Your assignment. Transcribe the lines from the start of the data below through the line with "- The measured", word for word and nothing more.

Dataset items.
########

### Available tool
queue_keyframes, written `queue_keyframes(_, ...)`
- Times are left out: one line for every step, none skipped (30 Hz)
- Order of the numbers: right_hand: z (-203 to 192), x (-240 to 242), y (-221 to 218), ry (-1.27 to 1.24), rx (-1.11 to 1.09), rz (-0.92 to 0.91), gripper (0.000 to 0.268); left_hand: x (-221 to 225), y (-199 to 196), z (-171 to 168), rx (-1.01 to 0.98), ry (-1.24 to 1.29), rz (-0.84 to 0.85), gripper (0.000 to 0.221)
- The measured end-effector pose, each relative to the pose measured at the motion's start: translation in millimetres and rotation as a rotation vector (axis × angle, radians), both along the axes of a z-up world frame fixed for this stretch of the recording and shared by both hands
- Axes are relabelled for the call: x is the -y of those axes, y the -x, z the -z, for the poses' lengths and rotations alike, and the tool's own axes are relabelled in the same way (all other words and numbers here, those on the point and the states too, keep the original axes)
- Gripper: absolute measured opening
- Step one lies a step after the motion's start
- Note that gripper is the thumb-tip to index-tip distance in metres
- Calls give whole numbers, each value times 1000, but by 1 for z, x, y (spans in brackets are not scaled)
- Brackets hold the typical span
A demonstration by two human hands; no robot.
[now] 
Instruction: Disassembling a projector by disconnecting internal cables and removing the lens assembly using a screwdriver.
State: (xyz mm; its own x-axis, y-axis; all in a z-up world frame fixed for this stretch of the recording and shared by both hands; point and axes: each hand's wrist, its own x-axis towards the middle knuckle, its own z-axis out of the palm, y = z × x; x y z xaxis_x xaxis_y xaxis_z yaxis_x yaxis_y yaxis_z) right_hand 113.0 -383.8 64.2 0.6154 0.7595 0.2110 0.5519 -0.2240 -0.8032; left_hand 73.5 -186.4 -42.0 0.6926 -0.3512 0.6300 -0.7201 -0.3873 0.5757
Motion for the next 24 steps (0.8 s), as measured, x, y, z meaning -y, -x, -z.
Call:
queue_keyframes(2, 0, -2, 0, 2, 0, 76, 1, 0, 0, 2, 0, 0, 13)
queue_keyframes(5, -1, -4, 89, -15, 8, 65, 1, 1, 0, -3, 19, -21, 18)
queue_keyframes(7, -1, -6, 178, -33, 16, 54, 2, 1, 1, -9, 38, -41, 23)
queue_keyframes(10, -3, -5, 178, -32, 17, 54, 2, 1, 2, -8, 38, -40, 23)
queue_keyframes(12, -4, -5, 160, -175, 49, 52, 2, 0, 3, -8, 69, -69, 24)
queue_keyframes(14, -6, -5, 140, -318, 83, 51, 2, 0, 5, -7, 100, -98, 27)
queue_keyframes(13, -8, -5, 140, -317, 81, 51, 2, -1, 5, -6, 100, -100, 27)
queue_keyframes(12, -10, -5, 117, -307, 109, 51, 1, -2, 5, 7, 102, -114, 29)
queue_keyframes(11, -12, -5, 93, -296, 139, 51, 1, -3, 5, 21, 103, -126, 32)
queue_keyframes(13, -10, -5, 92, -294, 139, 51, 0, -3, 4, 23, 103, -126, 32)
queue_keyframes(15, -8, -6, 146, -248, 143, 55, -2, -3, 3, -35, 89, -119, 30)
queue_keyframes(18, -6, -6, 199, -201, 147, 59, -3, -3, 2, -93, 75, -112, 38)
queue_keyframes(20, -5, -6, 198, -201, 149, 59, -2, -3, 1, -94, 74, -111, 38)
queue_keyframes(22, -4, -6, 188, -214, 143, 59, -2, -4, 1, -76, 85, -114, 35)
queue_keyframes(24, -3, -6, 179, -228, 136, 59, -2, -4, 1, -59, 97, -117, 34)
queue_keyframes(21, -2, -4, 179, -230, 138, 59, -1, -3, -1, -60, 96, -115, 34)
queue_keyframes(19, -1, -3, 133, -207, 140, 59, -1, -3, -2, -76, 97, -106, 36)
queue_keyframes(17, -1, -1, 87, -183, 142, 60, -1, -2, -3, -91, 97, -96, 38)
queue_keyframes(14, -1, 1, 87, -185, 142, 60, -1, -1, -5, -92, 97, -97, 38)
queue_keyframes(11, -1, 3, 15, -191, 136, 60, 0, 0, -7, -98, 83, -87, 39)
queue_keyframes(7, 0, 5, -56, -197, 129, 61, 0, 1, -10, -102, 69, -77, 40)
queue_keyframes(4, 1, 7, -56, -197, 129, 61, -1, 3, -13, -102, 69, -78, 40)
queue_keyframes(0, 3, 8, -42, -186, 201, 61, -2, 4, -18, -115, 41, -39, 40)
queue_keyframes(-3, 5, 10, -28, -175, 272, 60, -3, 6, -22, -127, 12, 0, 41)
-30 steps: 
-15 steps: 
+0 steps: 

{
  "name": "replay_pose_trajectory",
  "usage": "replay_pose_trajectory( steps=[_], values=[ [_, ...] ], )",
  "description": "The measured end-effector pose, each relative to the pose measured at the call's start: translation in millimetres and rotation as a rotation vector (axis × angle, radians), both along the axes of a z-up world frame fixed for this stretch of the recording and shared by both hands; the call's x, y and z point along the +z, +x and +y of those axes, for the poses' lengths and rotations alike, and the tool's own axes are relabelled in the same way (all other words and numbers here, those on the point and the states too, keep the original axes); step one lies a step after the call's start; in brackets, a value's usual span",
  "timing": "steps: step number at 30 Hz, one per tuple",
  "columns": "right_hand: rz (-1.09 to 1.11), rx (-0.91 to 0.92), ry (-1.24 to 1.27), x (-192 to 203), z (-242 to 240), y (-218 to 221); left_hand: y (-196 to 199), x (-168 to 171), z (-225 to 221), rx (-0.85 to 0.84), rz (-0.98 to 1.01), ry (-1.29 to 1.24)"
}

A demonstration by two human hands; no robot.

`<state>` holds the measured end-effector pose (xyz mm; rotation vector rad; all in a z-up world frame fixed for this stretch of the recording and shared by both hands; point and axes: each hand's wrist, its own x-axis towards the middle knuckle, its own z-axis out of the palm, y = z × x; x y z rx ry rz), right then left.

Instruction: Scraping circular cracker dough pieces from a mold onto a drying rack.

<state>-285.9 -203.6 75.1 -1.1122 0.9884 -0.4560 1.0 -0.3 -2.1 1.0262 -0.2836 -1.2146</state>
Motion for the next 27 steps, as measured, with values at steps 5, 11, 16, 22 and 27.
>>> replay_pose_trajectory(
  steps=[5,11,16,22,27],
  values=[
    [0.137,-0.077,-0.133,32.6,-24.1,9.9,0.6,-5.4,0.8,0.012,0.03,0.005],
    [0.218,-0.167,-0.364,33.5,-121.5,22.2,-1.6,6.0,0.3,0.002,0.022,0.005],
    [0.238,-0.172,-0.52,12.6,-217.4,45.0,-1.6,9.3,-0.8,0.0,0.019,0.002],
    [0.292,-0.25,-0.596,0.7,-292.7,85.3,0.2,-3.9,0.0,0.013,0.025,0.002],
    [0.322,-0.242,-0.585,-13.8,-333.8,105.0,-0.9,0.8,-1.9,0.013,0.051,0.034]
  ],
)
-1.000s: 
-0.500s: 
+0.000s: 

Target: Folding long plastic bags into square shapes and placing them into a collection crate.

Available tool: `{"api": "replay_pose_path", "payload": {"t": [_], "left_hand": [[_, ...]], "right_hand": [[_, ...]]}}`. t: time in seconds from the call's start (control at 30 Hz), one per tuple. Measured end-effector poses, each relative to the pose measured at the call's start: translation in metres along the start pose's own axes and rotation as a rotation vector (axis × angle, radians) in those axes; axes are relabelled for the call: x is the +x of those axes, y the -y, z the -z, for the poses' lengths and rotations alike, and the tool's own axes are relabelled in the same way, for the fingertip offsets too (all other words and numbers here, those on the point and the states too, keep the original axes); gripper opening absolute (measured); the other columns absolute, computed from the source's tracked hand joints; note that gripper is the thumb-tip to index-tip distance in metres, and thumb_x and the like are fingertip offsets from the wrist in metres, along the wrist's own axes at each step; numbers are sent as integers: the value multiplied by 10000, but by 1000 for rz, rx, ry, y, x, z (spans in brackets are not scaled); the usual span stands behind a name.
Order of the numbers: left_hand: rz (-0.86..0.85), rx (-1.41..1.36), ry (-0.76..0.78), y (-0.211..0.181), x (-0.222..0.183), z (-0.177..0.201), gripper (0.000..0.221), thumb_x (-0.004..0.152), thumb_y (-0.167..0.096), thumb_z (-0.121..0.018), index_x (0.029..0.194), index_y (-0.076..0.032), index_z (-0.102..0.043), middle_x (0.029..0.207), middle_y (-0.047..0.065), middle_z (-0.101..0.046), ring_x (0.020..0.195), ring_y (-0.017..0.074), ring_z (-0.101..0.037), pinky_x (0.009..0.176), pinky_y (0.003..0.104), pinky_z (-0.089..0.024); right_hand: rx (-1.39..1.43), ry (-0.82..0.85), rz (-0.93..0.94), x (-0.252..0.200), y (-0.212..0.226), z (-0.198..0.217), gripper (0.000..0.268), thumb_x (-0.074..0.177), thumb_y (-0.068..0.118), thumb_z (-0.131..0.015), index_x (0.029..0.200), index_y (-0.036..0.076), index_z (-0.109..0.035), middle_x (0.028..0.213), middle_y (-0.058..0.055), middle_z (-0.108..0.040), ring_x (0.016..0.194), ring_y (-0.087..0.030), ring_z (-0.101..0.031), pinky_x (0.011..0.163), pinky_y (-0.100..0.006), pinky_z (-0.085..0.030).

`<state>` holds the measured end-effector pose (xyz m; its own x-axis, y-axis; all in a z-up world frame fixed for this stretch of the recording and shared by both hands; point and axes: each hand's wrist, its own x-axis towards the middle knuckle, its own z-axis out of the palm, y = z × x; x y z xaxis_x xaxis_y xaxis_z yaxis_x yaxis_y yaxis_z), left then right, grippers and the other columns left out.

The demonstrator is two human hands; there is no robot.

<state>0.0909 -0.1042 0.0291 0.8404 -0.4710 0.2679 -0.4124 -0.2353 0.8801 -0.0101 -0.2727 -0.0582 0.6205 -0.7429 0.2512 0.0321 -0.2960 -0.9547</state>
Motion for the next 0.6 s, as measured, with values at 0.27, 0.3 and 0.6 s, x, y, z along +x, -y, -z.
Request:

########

Task result.
### Available tool
queue_keyframes, written `queue_keyframes(_, ...)`
- Times are left out: one line for every step, none skipped (30 Hz)
- Order of the numbers: right_hand: z (-203 to 192), x (-240 to 242), y (-221 to 218), ry (-1.27 to 1.24), rx (-1.11 to 1.09), rz (-0.92 to 0.91), gripper (0.000 to 0.268); left_hand: x (-221 to 225), y (-199 to 196), z (-171 to 168), rx (-1.01 to 0.98), ry (-1.24 to 1.29), rz (-0.84 to 0.85), gripper (0.000 to 0.221)
- The measured end-effector pose, each relative to the pose measured at the motion's start: translation in millimetres and rotation as a rotation vector (axis × angle, radians), both along the axes of a z-up world frame fixed for this stretch of the recording and shared by both hands

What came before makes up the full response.